API reference¶

Type aliases¶

Sample = Mapping[FieldName, FieldValue]
FieldName = str
FieldValue = Union[float, int, bool, str, Sequence[FieldValue]

Classes¶

Vocab¶

class text2array.Vocab(**kwargs)[source]¶

Bases: collections.UserDict, typing.MutableMapping

A dictionary from field names to StringStore objects as the field’s vocabulary.

extend(samples, fields=None)[source]¶

Extend vocabulary with field values in samples.

Parameters:	samples (Iterable[Sample]) – Samples to extend the vocabulary with. fields (`Optional`[`Iterable`[`str`]]) – Extend only these field names. Defaults to all field names in the vocabulary.
Return type:	`None`

classmethod from_samples(samples, options=None, pbar=None)[source]¶

Make an instance of this class from an iterable of samples.

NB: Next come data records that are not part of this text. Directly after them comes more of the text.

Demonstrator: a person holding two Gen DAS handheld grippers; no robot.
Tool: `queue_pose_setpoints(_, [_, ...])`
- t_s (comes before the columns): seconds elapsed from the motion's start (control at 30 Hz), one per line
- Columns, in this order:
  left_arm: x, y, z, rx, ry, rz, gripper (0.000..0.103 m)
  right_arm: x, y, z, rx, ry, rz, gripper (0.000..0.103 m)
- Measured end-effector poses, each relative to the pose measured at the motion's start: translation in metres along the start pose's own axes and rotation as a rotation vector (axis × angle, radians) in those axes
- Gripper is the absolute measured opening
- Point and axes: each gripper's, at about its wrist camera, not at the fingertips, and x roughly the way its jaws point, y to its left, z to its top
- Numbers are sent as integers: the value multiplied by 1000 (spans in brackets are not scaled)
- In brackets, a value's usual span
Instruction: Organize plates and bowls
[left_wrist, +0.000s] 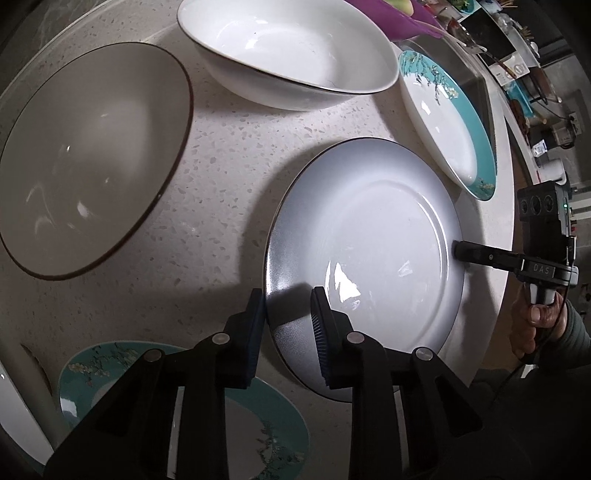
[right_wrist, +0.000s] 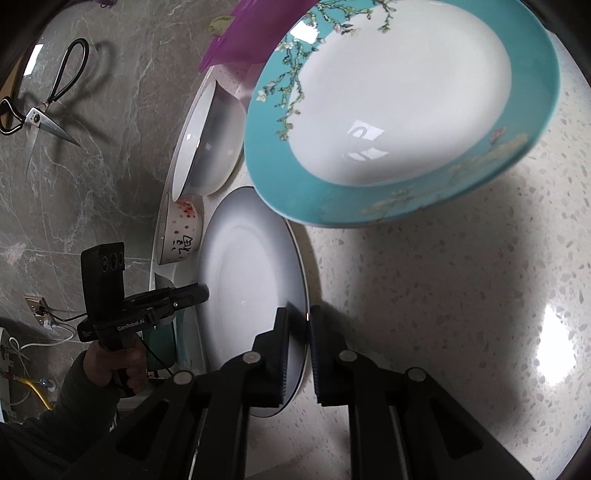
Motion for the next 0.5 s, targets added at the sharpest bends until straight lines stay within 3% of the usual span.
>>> queue_pose_setpoints(0.5, [-16, -36, -14, -19, -11, 16, 22, -25, -2, -15, 2, 9, -3, 14])
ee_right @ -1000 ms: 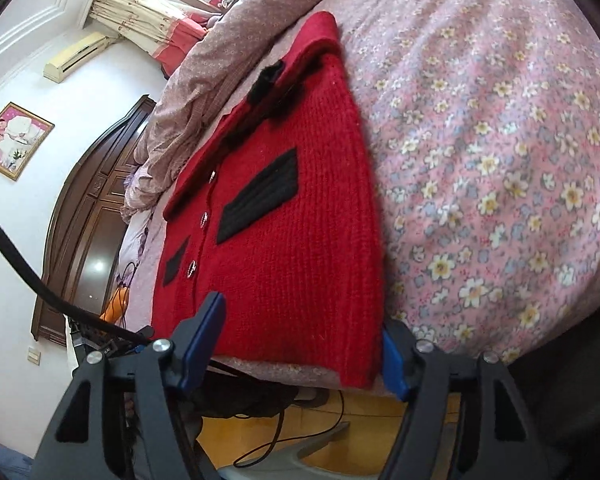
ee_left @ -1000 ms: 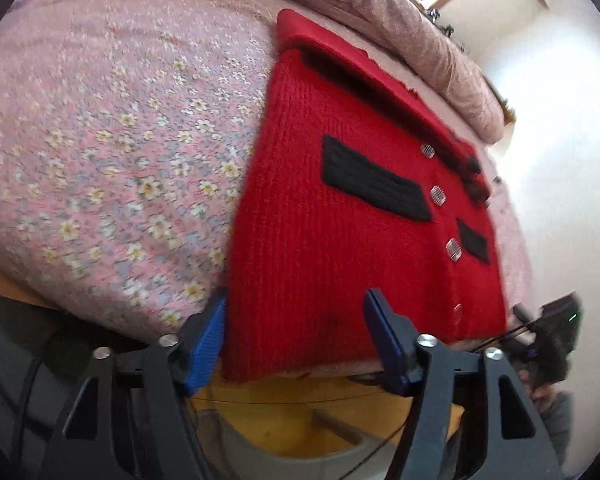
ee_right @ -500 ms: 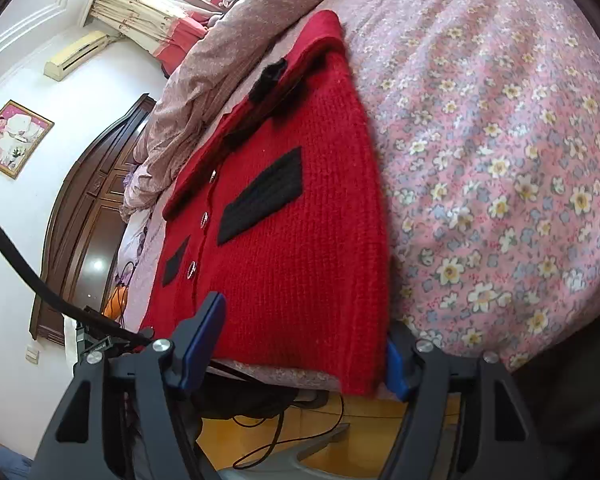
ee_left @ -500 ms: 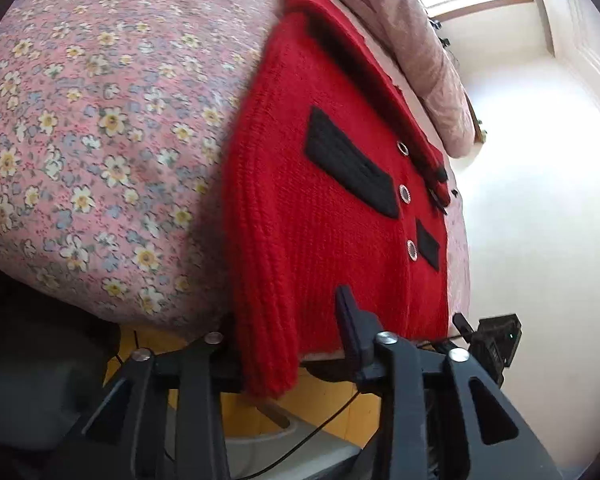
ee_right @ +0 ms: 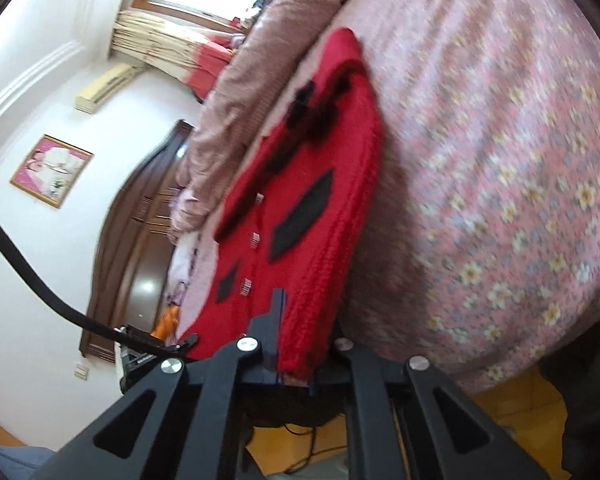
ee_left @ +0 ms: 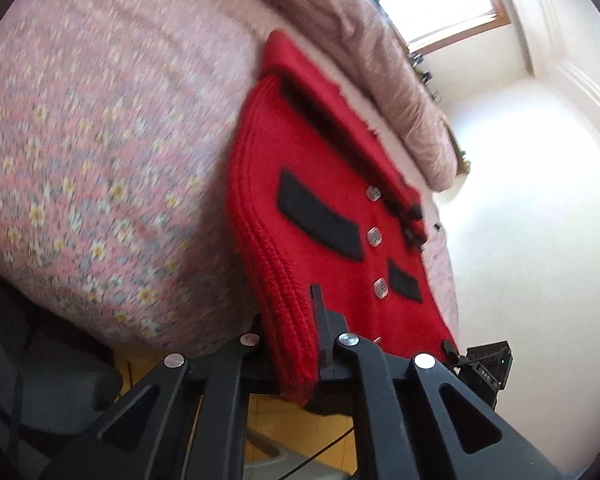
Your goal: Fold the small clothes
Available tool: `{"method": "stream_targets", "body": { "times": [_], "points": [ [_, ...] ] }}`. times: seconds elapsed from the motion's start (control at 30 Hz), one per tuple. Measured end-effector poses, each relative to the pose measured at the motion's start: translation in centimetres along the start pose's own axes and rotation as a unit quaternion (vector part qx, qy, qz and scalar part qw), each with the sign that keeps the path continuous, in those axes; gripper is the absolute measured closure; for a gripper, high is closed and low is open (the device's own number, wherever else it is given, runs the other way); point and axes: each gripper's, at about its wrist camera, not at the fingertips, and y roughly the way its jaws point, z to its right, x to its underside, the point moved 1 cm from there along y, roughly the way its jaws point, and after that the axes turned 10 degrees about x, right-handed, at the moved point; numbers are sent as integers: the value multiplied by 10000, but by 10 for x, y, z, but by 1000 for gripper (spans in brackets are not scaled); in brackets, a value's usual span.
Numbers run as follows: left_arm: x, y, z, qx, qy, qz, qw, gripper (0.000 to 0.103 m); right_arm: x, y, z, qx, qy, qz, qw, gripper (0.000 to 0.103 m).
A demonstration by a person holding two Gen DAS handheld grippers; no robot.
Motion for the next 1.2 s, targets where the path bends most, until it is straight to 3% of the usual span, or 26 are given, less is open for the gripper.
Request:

A vocabulary is only made for fields whose value is a string token or a (nested) sequence of string tokens. It is important that samples be a true iterable, i.e. it can be iterated more than once. No exception is raised when this is violated.

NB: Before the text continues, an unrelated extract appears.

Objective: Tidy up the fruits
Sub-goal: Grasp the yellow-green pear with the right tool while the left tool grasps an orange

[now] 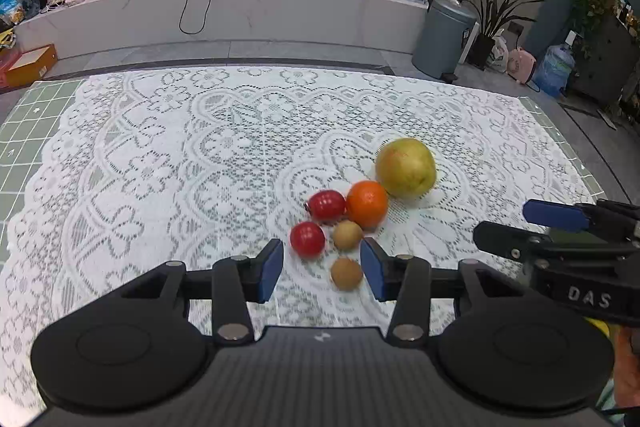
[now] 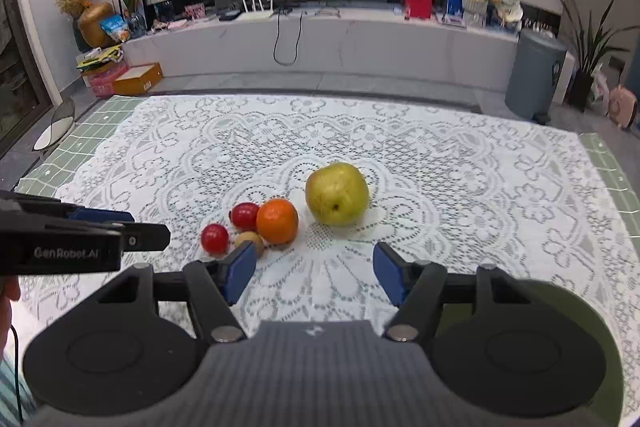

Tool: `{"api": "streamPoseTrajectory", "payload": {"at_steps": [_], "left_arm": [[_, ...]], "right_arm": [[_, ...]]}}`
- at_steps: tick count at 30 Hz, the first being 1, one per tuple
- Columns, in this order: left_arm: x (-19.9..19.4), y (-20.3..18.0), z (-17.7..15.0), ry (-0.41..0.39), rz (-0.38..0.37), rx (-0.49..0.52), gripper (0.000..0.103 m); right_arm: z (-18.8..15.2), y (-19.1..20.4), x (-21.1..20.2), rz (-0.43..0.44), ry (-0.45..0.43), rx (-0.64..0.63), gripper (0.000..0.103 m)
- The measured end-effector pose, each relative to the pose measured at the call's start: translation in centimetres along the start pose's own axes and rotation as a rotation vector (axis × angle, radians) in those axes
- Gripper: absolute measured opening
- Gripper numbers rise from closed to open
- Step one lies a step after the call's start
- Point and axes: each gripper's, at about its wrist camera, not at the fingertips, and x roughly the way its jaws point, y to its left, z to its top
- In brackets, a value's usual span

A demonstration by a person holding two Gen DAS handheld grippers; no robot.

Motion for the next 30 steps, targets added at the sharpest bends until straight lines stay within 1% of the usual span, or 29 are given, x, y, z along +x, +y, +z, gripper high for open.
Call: {"api": "streamPoseTrajectory", "payload": {"at_steps": [5, 10, 15, 21, 25, 27, 30], "left_arm": [[1.8, 0.3, 1.7, 0.039, -0.016, -0.001, 0.052], [3.7, 0.2, 3.0, 0.052, -0.039, 0.011, 0.052], [5.6, -1.2, 3.8, 0.066, -0.105, 0.119, 0.052], [8.2, -3.8, 3.7, 0.099, -0.091, 0.265, 0.052], [10.1, -4.5, 3.7, 0.154, -0.086, 0.287, 0.052], [10.7, -4.7, 3.7, 0.163, -0.087, 0.297, 0.052], [11.2, -5.1, 3.9, 0.165, -0.078, 0.324, 0.053]], "right_arm": [[2.3, -1.0, 3.5, -0.004, 0.072, 0.088, 0.062], [4.1, -2.5, 6.2, 0.011, 0.121, 0.201, 0.062], [5.5, -4.0, 8.5, 0.022, 0.167, 0.278, 0.062], [6.4, -5.0, 11.2, 0.044, 0.242, 0.361, 0.063], [6.4, -5.2, 12.4, 0.058, 0.267, 0.379, 0.063], [6.4, -5.4, 12.9, 0.063, 0.274, 0.385, 0.063], [6.4, -5.6, 13.6, 0.066, 0.286, 0.392, 0.068]]}}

Parameters:	samples (Iterable[Sample]) – Iterable of samples. pbar (`Optional`[`tqdm`]) – Instance of tqdm for displaying a progress bar. options (`Optional`[`Mapping`[`str`, `dict`]]) – Mapping from field names to dictionaries to control the creation of the vocabularies. Recognized dictionary keys are: `min_count` (`int`): Exclude tokens occurring fewer than this number of times from the vocabulary (default: 1). `pad` (`str`): String token to represent padding tokens. If `None`, no padding token is added to the vocabulary. Otherwise, it is the first entry in the vocabulary (index is 0). Note that if the field has no sequential values, no padding is added. String field values are not considered sequential (default: `<pad>`). `unk` (`str`): String token to represent unknown tokens with. If `None`, no unknown token is added to the vocabulary. This means when querying the vocabulary with such token, an error is raised. Otherwise, it is the first entry in the vocabulary after `pad`, if any (index is either 0 or 1) (default: `<unk>`). `max_size` (`int`): Maximum size of the vocabulary, excluding `pad` and `unk`. If `None`, no limit on the vocabulary size. Otherwise, at most, only this number of most frequent tokens are included in the vocabulary. Note that `min_count` also sets the maximum size implicitly. So, the size is limited by whichever is smaller. (default: `None`).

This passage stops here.